Scintillators are known to be used for detecting neutron radiation emitted by a radioactive source such as a nuclear reactor. Scintillators can attractively be used to monitor operational status, power levels, and fissile content in nuclear reactors in real time with relatively simple antineutrino detectors. Liquid scintillators, which are loaded with neutron absorbers, generally possess a better pulse shape discrimination (PSD) than solid scintillators, and thus, are preferred when discrimination between signals arising from neutron capture and gamma rays is required.
Especially, organic liquid scintillators are attractive since they can be produced in large quantities at low cost, they possess a high hydrogen density, and they can be doped with different neutron capture agents.

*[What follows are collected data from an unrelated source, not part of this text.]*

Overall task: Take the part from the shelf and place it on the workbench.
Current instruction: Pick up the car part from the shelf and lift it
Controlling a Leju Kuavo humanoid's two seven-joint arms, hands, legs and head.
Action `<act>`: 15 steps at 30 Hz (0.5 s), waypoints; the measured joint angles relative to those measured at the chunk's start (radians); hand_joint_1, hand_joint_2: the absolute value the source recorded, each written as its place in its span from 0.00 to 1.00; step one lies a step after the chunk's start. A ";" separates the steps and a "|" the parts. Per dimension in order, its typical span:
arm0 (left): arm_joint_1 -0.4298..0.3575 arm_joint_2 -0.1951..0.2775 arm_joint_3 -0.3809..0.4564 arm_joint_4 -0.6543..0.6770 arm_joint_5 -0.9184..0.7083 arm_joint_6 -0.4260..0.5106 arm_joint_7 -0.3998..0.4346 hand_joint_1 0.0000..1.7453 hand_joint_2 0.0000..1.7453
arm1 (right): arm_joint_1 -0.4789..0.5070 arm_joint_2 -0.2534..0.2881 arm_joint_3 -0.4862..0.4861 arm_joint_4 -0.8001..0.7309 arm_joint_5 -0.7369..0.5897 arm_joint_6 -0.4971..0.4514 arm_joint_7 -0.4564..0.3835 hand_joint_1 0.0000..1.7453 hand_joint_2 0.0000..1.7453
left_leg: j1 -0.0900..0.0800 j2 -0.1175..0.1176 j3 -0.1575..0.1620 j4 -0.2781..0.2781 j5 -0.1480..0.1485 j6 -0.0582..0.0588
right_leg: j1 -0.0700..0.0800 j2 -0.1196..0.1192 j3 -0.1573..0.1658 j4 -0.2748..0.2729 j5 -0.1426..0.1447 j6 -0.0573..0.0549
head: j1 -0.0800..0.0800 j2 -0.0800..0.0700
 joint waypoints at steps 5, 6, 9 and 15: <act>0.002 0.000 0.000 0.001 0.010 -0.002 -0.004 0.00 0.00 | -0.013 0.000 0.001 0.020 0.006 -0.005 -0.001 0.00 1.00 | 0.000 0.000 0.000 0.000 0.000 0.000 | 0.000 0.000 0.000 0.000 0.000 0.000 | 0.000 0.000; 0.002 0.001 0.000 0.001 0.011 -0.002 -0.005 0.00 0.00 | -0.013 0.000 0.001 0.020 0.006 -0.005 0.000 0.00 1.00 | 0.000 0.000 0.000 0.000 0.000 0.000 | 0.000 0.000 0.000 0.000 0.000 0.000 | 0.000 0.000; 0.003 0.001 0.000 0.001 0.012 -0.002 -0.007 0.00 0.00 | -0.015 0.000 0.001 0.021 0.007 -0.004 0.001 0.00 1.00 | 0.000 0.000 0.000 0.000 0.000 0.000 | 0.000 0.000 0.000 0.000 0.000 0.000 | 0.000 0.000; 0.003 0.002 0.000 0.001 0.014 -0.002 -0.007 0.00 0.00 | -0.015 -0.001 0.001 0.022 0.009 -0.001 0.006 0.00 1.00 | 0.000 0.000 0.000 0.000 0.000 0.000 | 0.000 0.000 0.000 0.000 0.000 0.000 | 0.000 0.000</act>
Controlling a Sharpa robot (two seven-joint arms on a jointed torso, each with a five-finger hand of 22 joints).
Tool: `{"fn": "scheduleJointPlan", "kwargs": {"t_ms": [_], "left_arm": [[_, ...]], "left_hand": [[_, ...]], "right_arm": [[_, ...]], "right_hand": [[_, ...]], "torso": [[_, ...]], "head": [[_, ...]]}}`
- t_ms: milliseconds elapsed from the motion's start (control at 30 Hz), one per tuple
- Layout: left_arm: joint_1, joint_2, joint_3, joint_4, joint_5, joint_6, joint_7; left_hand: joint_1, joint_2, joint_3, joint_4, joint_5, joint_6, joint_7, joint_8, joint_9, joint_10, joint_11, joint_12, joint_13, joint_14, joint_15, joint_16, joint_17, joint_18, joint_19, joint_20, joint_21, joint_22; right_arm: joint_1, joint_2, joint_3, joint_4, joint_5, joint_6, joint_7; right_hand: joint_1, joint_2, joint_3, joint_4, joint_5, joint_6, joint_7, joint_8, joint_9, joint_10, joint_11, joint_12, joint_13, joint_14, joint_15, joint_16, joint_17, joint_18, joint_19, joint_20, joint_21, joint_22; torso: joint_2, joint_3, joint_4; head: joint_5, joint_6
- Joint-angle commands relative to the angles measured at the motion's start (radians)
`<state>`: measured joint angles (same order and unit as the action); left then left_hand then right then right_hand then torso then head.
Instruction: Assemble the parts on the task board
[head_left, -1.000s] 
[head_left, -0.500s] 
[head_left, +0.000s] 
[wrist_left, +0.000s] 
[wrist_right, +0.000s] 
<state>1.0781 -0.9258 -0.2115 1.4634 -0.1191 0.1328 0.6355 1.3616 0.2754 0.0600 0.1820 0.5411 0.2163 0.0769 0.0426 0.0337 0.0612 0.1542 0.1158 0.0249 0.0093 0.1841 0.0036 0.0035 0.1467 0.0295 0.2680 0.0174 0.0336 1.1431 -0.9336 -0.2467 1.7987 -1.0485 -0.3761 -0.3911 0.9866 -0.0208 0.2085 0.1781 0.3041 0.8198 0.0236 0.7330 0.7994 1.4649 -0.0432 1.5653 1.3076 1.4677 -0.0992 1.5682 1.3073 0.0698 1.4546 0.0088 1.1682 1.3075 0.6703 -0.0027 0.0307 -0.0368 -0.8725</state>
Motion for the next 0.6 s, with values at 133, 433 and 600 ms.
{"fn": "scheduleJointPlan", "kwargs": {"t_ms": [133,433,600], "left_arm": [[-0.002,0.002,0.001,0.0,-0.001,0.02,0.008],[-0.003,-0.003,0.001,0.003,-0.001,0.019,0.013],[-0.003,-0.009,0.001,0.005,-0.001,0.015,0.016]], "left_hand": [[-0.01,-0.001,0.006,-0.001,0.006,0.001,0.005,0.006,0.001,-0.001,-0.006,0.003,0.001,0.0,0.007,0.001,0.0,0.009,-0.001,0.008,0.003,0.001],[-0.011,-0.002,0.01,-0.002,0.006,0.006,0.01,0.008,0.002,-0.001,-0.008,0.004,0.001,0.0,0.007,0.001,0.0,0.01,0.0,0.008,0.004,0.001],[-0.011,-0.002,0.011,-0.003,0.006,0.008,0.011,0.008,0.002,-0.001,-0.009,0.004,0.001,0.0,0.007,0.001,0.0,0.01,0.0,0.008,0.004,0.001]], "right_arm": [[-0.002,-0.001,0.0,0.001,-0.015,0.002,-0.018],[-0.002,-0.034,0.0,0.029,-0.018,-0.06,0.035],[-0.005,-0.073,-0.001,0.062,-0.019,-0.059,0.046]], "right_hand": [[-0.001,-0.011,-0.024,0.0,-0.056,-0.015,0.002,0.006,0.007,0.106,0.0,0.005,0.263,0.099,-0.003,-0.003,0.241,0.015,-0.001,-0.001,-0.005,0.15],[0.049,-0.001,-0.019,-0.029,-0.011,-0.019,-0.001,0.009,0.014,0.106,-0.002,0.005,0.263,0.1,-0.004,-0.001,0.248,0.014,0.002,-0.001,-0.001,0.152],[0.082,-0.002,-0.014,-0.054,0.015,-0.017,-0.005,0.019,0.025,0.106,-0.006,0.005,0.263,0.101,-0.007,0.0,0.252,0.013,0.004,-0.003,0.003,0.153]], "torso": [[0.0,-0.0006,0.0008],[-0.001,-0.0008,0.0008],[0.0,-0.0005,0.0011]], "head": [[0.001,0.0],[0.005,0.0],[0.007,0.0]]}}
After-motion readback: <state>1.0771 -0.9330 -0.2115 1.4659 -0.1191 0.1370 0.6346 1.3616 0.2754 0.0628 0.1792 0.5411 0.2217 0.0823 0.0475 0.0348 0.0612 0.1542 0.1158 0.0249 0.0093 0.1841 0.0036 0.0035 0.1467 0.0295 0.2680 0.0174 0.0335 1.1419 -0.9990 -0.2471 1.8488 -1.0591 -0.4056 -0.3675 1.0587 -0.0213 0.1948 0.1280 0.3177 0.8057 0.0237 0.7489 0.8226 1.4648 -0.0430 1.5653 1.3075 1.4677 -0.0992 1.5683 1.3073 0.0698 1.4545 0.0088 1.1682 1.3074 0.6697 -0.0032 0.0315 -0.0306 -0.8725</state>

Suitable detection processes regarding electron antineutrinos generated in a nuclear power reactor involve several steps; interaction of an antineutrino with a proton producing a positron and a neutron. Subsequently, the positron interaction and annihilation and the capture of the neutron after thermalisation will yield two signals, coincident within a well-defined time window. The positron produces a scintillation signal within a few nanoseconds after the antineutrino interaction. This is a so-called prompt scintillation signal. A scintillation flash, randomly delayed up to a micro-second, appears from radiation emitted by a neutron capture agent (NCA) after neutron thermalisation. Current systems make use of gadolinium as a neutron capture agent due to the fact that it has the highest neutron capture cross section of any element. Other useful neutron capture agents include boron and lithium. It is observed that gadolinium will emit a gamma ray after neutron capture, whereas boron and lithium will emit an alpha particle. The latter provides a huge improvement in signal processing since a signal produced by an alpha particle has a different pulse shape than one produced by a gamma ray, and thus, making it easier to distinguish an alpha signal from the background, which is mainly composed of gamma rays. In this respect, it is noted that the high Q-value of the alpha decay provides a fixed and high energy to detect. The deposited energy excites the solvent or matrix used in the scintillator composition, which transfers the energy to a fluorophore, which is also present in the scintillator. The fluorophore, which absorbs the energy, will subsequently emit visible light.
The known scintillators as discussed here above can, however, be considerably improved in terms of stability of the detection system. Hence, it is the object of the present invention to provide a scintillator, which demonstrates an improved stability of the detection system.